[The problem] Copy every line of the listing that holds the string "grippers".

[Data provided]
+ + + + + + +

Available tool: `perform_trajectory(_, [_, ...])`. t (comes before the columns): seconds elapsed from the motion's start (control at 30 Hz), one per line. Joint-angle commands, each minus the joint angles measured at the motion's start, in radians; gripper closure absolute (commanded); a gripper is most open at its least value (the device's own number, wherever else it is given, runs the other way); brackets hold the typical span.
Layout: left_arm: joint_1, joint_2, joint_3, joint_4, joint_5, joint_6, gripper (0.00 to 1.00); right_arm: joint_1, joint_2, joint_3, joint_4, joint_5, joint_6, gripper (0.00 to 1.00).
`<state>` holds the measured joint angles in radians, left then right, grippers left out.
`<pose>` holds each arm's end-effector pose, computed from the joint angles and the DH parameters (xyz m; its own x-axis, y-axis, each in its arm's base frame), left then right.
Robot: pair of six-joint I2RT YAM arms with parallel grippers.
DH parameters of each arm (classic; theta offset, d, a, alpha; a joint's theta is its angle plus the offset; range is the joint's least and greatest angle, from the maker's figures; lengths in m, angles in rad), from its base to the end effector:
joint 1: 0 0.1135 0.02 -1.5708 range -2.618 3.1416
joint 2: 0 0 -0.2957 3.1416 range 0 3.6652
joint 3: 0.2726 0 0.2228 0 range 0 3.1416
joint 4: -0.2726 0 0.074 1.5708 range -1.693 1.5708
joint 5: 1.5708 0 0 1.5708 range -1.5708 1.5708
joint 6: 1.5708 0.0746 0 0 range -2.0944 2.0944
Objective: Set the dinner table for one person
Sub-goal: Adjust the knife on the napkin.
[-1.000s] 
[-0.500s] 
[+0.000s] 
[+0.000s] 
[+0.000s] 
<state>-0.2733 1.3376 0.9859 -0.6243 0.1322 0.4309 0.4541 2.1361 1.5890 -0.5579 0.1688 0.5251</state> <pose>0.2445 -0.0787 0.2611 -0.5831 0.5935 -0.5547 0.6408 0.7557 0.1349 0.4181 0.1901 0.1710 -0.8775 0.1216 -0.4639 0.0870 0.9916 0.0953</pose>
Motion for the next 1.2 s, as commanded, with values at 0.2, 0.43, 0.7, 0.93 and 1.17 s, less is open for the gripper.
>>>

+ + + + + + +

[Solution for this problem]
`<state>` holds the measured joint angles in radians, left then right, grippers left out.
Robot: pair of six-joint I2RT YAM arms with parallel grippers.

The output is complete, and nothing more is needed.